Iba por el barrio viejo de una ciudad con mi padre y vi un montón de globos llenos de helio en el puesto de un señor. Le dije a mi padre que me comprara uno. Y así lo hizo. Yo era feliz con mi globo volador. Menos mal que yo podía con él y no me llevaba al cielo. Pasamos por una plaza donde había un grupo de teatro o algo así que estaba cantando esa canción que dice:
<Quisiera ser tan alta como la luna ¡ayh! ¡ayh! como la luna, como la luna... y asi llegar al cielo y ...>
Estaba claro, el globo no era muy alto pero sí podía volar y llegar a donde quisiera. Hasta la luna. Entonces miré al globo bien por última vez y pensé: <Si quieres ir con la luna o volar libre como un pájaro ¡hazlo! y serás feliz.> Y lo solté. ¿Por última vez? ¡No! en el último instante lo cogí. Y volví a mirarlo pero esta vez para recordarlo. Y lo fui soltando poquito a poco hasta tocar el último trocito de hilo y lo dejé marchar.

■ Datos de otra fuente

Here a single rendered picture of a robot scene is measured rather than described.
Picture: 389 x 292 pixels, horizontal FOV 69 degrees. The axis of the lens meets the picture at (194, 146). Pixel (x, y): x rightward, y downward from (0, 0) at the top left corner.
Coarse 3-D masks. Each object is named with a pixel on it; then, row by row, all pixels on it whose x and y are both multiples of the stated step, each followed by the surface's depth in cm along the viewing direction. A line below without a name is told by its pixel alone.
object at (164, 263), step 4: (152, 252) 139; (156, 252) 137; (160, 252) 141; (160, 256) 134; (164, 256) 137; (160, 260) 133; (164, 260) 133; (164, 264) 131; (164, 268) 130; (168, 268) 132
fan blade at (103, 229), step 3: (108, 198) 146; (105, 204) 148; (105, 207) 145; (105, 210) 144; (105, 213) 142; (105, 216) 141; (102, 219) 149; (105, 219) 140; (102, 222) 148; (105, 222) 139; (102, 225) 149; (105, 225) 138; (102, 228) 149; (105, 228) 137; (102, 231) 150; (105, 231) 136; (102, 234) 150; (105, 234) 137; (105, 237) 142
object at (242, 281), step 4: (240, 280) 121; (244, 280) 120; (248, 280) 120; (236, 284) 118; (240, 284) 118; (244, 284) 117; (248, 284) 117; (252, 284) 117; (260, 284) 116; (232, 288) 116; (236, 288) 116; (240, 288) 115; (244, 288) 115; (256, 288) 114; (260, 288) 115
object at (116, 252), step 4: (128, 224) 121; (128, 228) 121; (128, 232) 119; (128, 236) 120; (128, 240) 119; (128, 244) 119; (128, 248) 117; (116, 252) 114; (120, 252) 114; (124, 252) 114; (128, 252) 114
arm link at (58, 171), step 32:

Miré bien como se iba hacia arriba, hacia el cielo, y cuando llegó a las corrienes eólicas desapareció de mi vista y pensé feliz: <Ahora es libre como un pájaro. Y si quiere irá con la luna. Ahora el globo es feliz.> Acto seguido le dije a mi padre: <Papá ¡comprame otro globo!> y mi padre contestó: <No, que este ya lo has perdido.> Y pensé: <Hay que ver como son los padres. Los padres no entienden nada: los globos quieren volar y ser libres.>
Desde entonces y hasta ahora trato a la gente así, como a aquel globo: si quieren estar junto a mí pueden estarlo, sino pueden volar a donde quieran.